On 5 May 2017, the EU published the new EU MDR 2017/745 and IVDR 2017/746 regulations in which they formally introduced the UDI system in the EU. The UDI comprises the following components

  • A device identifier (UDI-DI)
  • A production identifier (UDI-PI)

The Basic UDI-DI is a technique introduced by the EU for linking medical devices to their regulatory documentation so that the model of the product can be uniquely identified throughout its entire lifecycle.

The linked documentation may include the declaration of conformity, notified body certificates, technical documentation and a summary of the safety and clinical performance of the device. 

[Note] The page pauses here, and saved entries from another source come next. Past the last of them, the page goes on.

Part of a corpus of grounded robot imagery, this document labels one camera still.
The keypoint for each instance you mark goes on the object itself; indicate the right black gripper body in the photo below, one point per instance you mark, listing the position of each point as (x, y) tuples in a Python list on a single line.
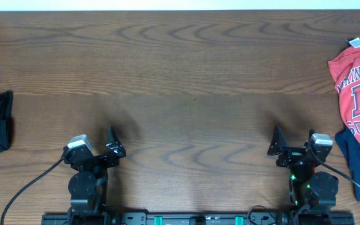
[(290, 160)]

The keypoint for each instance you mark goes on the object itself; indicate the navy blue t-shirt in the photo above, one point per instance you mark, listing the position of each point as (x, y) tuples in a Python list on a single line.
[(350, 148)]

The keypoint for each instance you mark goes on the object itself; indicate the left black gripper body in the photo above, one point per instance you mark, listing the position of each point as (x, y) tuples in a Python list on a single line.
[(104, 162)]

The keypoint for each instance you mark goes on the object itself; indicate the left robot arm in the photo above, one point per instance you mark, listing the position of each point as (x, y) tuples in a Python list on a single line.
[(88, 187)]

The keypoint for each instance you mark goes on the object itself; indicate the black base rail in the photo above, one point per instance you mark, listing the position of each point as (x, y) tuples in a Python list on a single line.
[(255, 217)]

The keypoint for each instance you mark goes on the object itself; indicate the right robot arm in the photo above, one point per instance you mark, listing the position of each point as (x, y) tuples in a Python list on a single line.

The UDI-DI identifies specific, detailed information about a particular device. The UDI-DI is a unique numeric or alphanumeric code specific to a device model and used as the ‘access key’ to the information stored in a UDI database.

If any of the below details change, the device will then need a new UDI-DI.

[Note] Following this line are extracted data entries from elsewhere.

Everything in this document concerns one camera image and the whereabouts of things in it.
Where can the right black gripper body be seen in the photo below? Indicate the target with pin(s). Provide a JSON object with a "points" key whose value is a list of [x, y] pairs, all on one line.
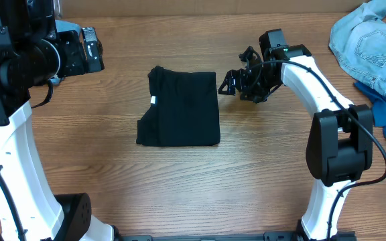
{"points": [[246, 79]]}

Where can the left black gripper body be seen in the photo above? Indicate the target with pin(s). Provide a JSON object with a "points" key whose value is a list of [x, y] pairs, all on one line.
{"points": [[90, 49]]}

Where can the black t-shirt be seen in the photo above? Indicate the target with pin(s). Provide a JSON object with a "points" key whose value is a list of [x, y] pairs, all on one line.
{"points": [[183, 110]]}

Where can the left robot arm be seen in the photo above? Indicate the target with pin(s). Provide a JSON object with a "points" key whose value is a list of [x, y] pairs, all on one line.
{"points": [[37, 48]]}

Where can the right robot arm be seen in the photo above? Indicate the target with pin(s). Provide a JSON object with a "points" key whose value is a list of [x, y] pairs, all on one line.
{"points": [[337, 151]]}

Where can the folded blue jeans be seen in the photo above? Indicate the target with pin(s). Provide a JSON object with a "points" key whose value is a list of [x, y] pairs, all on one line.
{"points": [[62, 26]]}

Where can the light blue denim jeans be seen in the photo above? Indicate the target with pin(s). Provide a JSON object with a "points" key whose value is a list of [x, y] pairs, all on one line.
{"points": [[358, 41]]}

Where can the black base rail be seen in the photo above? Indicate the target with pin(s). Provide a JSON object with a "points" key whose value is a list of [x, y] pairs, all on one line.
{"points": [[206, 237]]}

  • Name or trade name of the device
  • Device version or model
  • Labelled as a single-use device
  • Packaged as sterile
  • Maximum number of uses
  • Need for sterilization before use
  • Quantity of devices provided in a package
  • Critical warnings or contra-indication
  • CMR/endocrine disruptors

Before placing a device for clinical or performance evaluation on the market, the manufacturer has to assign a Basic UDI-DI to the device and enter it into the UDI and Device Registration module of EUDAMED, along with other data elements related to that device.

The Basic UDI -DI should be maintained by the manufacturers by establishing processes for the assignment and maintenance of Basic UDI-DIs.

According to the new rules, any manufacturer can assign a UDI to the device and to all the higher levels of packaging of the device as well before the device is placed on the market. The label of the device should have the UDI carrier.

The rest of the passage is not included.